After earning her master’s in 2015, Sarria-Wiley worked at her old neighborhood school, Longfellow, before moving to Rogers three years later.
As a Black woman, she soon became an object of curiosity at Rogers, where she recalled “a lot of faces were popping in the office.”
“Seeing me gives them hope,” Sarria-Wiley said.
Now the loss of face time during the pandemic has forced her to get creative.
“I go out to them, make sure they get computers even if I have to deliver it myself,” Sarria-Wiley said.
And despite the restrictions of the pandemic, she’s gotten close enough to find out who’s getting basic health care and hygiene, down to making sure her students have toothbrushes.
On an even more basic level, she’s working to connect families with housing – an urgent need as the clock ticks toward the end of restrictions on rental evictions.
“She has a really deep understanding of the crisis and trauma that our kids go through and she’s able to reach out to them,” Wyborney said.
• • •
“I tell kids that I’m here for them, that they have my support.” – Khalil Winfrey, Class of 2016, academic support specialist
Khalil Winfrey can relate to high school students because he’s walked the walk.
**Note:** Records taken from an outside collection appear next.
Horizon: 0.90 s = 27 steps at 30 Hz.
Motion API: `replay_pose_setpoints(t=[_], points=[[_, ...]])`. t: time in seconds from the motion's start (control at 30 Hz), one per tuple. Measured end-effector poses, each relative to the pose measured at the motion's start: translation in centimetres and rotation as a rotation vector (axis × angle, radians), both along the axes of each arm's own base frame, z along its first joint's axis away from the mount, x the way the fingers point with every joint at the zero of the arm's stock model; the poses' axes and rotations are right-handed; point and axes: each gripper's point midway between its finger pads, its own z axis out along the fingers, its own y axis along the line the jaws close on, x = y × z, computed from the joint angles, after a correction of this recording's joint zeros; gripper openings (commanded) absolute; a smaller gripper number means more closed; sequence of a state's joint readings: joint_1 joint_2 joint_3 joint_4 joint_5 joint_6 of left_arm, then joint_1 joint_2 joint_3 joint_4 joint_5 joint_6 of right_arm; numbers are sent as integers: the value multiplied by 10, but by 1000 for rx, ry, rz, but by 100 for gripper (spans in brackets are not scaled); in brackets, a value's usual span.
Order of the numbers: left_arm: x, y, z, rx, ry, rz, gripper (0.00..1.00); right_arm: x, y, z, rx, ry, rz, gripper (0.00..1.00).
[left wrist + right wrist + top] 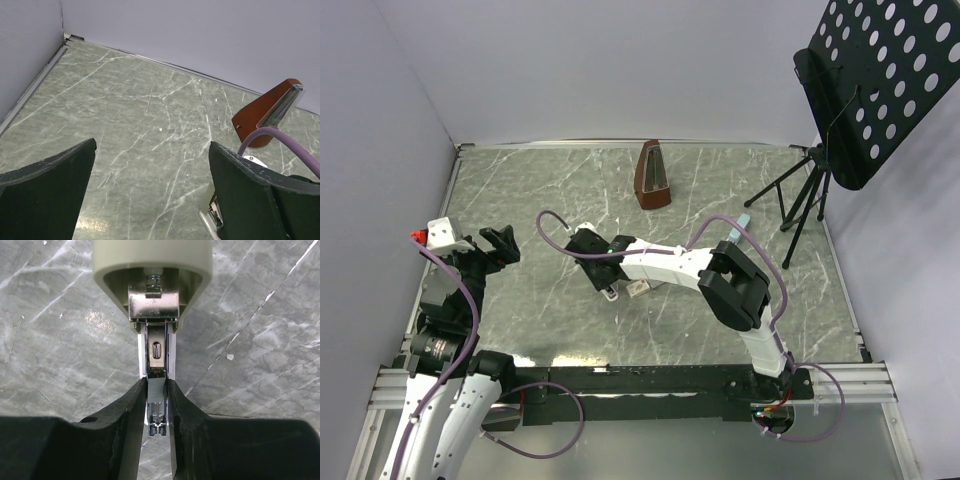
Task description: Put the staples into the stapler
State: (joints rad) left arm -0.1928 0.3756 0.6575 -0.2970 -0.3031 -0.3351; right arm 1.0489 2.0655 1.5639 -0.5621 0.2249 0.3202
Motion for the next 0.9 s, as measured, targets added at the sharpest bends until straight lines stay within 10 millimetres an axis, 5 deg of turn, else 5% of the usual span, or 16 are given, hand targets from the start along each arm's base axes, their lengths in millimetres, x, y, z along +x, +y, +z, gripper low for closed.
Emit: replay_pose_setpoints(t=[0.9], points=[[0, 0, 0, 0, 1, 0, 99, 3, 1, 2, 14, -27, 8, 38]])
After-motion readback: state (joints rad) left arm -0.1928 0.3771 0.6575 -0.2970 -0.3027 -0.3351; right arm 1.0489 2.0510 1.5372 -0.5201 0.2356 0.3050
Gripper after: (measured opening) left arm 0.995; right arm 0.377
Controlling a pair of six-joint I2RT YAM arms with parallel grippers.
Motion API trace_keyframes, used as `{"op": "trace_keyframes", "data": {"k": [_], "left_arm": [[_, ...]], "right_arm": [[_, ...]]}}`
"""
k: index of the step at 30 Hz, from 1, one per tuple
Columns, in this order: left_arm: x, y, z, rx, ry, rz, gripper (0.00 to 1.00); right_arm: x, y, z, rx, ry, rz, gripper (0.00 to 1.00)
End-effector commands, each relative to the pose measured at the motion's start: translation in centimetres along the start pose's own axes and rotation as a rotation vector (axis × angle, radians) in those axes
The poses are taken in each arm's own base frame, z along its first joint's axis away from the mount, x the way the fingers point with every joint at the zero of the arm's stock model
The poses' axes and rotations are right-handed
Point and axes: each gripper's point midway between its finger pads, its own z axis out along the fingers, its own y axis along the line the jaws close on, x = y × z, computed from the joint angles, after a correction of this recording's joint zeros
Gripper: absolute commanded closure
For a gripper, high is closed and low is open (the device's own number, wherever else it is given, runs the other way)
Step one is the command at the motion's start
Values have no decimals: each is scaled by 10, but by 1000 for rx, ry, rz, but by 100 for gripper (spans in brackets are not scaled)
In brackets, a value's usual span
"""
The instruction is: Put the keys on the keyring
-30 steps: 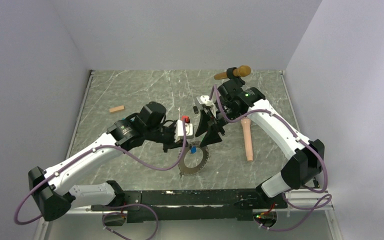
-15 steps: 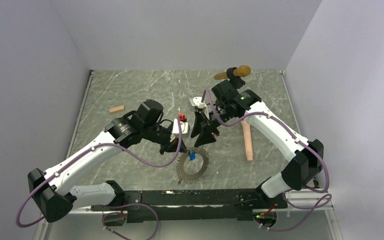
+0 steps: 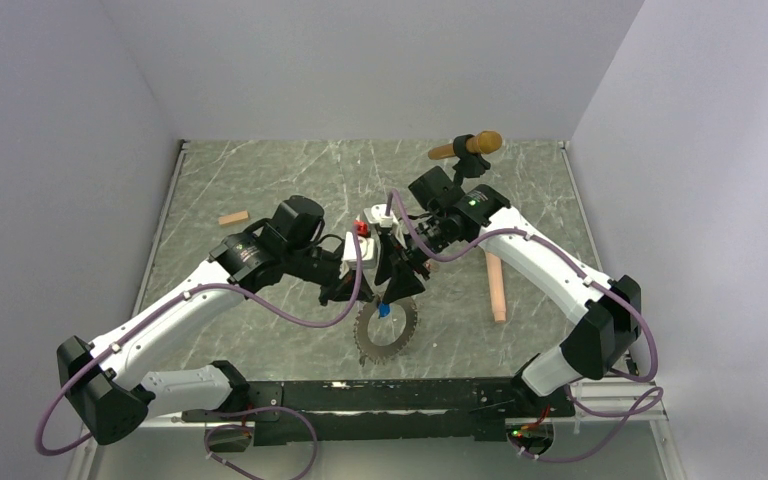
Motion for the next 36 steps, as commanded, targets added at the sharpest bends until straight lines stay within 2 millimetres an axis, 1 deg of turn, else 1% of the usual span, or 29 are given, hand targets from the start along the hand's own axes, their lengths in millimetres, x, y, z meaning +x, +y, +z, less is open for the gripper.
{"op": "trace_keyframes", "data": {"k": [1, 4, 12, 19, 24, 30, 32, 36], "left_arm": [[-20, -2, -4, 15, -66, 31, 100], [-19, -2, -4, 16, -68, 30, 100], [-13, -4, -5, 19, -60, 36, 100], [-10, -6, -7, 16, -59, 45, 100], [-10, -7, -8, 15, -65, 49, 100], [-12, -7, -9, 8, -89, 52, 100], [-12, -7, -10, 4, -95, 49, 100], [-10, -5, -10, -12, -103, 39, 100]], "right_arm": [[-5, -7, 2, 26, 0, -4, 47], [-3, -10, 2, 45, 8, 7, 47], [-4, -12, -2, 59, 3, 17, 51], [-3, -15, -7, 76, -8, 30, 52], [1, -20, -8, 106, -1, 48, 53], [6, -32, -8, 163, 15, 75, 55], [4, -33, -11, 168, 8, 75, 55], [-10, -26, -20, 142, -32, 42, 54]]}}
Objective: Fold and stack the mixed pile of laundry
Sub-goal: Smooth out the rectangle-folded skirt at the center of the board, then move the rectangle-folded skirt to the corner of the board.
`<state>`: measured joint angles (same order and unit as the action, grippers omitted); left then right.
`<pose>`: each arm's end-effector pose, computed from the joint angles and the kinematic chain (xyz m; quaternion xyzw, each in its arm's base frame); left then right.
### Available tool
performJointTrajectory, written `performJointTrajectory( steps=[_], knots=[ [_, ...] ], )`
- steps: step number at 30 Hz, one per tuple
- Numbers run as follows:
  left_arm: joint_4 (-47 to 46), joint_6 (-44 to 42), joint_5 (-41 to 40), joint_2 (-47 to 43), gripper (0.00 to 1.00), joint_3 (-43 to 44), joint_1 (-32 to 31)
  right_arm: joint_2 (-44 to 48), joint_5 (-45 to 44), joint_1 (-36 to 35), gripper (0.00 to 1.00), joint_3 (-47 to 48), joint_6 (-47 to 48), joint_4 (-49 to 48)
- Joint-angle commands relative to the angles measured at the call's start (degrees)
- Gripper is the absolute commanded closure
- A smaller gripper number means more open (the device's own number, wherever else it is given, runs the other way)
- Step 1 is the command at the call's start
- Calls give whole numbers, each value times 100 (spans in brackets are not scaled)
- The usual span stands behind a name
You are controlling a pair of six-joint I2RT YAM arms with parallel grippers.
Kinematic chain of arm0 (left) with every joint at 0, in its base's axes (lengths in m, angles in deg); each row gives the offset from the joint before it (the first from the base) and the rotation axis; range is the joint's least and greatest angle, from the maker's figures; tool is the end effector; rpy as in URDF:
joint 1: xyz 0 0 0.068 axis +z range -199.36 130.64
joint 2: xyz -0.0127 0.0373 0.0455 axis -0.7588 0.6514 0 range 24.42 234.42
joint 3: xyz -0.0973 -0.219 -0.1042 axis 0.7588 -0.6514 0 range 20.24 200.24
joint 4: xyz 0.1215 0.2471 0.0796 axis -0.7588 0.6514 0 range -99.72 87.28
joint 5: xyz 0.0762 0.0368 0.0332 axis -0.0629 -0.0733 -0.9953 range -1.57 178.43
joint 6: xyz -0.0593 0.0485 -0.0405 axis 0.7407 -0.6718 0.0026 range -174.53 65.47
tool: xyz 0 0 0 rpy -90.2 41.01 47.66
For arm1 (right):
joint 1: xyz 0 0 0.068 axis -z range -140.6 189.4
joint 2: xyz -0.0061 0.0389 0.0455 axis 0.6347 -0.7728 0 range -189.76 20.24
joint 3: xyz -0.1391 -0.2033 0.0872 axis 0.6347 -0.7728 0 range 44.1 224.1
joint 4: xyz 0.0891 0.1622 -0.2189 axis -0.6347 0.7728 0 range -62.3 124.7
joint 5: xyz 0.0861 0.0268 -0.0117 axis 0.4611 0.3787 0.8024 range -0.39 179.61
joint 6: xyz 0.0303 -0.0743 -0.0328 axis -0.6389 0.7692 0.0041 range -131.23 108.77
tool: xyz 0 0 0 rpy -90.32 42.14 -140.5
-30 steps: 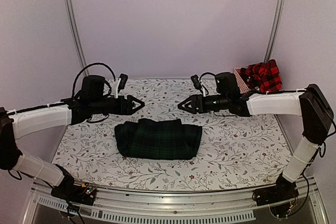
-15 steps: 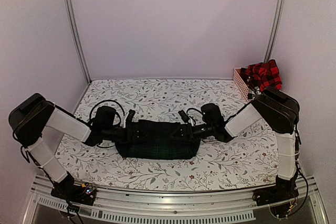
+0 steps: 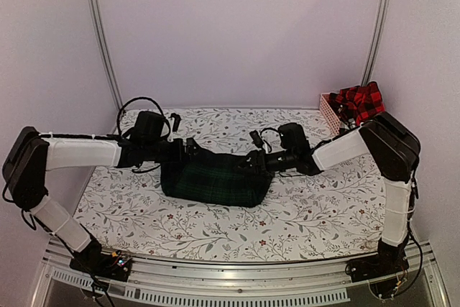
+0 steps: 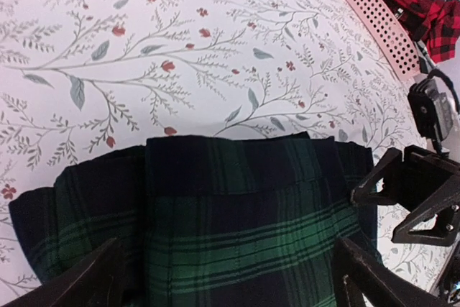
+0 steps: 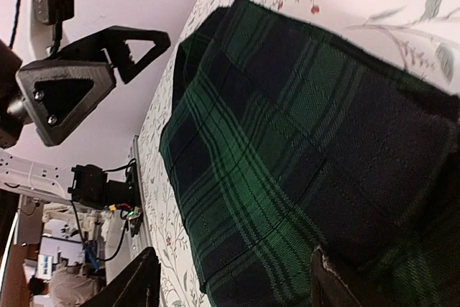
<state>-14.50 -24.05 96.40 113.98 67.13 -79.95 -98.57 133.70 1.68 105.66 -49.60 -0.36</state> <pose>0.3190 -0.2009 0.1335 0.0314 0.8962 -0.2764 0.3457 0.3247 0.3184 0.0754 -0.1854 0.8004 0.5441 0.1699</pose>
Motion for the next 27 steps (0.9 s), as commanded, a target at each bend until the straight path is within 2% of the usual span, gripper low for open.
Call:
performJointTrajectory(
  steps=[1,5,6,10,14,21,27],
  knots=[
    [2084,-609,-1718,-314,0,757,-835,1472,-1863,67,23,243,1618,1947],
    [2447,-581,-1988,-96,0,1123,-1544,2421,-2982,191,2,-257,2203,2099],
    [2599,-495,-2074,28,0,1253,-1679,2663,-3039,283,1,-421,2233,2040],
    [2901,-153,-1936,674,0,1710,-1862,3160,-2357,827,1,-925,2056,1807],
    [2720,119,-1702,1366,0,1979,-1905,3426,-1601,1345,1,-1375,1649,1442],
    [3098,289,-1555,2879,0,2709,-1446,3547,-1598,1500,1,-1582,1679,1502],
    [3029,82,-1358,2809,2,2419,-141,3708,-1513,1634,1,-1707,1688,1465]
  ],
)
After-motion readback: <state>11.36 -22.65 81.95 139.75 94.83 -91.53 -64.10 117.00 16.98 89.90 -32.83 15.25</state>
As a freshman at Rogers, that meant a hike to the counselor’s office and “having conversations that I needed to get it together,” Winfrey said.
Crediting former assistant principal Brett Hale for a transformative sophomore year – “piecing everything together and getting my mind right” – Winfrey found success on the football field and the track.
A wide receiver, he was the offensive player of the year in the Greater Spokane League as a senior in 2015. He also won multiple league sprint titles before finishing second at state in the 100 meters.
More important, he won in the classroom, graduating with a 3.4 grade point average and becoming the first in his family to go to college.
A cynic might have written off Winfrey’s promise to return as teenage naiveté. He had every reason to never look back.
Wyborney knew better, especially after Winfrey stopped by at every opportunity to say hello and renew that promise.
“Coming home, heading down Sunset Hill and seeing Spokane … it was always home,” Winfrey said.
After Winfrey earned his bachelor’s in communications, Wyborney said she and her staff “were thinking about how we could use him.”
After a few COVID-19-related delays, Winfrey was finally home and helping students as an academic support specialist.
“With these kids, he knows about their situation and where they come from,” Wyborney said. “He can talk the language and walk the walk.”
During the pandemic, he’s put his degree to work. Winfrey communicates with students via email, and phone, “reaching out to those who need it most.”
Winfrey focuses on students who have checked out of distance learning, failing three more classes. “That’s the biggest thing right now,” Winfrey said.